■ **Task brief**
Every line from the one containing "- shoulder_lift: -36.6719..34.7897" to the final line of the material below must be reproduced exactly; leave out all other lines.

■ **Data block**
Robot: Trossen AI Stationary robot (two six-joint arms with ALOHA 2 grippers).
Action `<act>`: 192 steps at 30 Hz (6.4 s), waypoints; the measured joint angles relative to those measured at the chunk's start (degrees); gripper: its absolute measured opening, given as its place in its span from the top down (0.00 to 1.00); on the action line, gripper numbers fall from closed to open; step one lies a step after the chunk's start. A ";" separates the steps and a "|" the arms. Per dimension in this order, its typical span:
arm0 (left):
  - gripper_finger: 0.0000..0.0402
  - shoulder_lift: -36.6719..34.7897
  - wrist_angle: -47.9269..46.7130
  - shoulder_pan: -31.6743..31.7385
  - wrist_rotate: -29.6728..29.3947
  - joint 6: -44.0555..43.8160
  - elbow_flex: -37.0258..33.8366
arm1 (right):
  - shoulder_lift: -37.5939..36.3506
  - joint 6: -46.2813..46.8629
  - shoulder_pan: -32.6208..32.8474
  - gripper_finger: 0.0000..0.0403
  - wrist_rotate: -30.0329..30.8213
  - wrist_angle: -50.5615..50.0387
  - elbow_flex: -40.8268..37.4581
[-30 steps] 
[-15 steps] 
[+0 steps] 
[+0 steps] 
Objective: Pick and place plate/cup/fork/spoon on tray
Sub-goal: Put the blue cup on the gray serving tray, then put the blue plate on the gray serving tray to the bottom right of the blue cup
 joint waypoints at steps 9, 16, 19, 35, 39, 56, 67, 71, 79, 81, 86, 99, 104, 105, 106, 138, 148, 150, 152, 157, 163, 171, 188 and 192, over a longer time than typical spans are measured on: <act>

■ **Task response**
  - shoulder_lift: -36.6719..34.7897
  - wrist_angle: -47.9269..46.7130
  - shoulder_pan: -31.6743..31.7385
  - wrist_rotate: -29.6728..29.3947
  - joint 6: -44.0555..43.8160
  - elbow_flex: -37.0258..33.8366
arm1 (right):
  - shoulder_lift: -37.5939..36.3506
  - joint 6: -46.2813..46.8629
  - shoulder_pan: -32.6208..32.8474
  - gripper_finger: 0.0000..0.0403
  - wrist_rotate: -30.0329..30.8213
  - wrist_angle: -50.5615..50.0387
  - elbow_flex: -40.8268..37.4581
[-30 steps] 
[-15 steps] 
[+0 steps] 
[+0 steps] 
Objective: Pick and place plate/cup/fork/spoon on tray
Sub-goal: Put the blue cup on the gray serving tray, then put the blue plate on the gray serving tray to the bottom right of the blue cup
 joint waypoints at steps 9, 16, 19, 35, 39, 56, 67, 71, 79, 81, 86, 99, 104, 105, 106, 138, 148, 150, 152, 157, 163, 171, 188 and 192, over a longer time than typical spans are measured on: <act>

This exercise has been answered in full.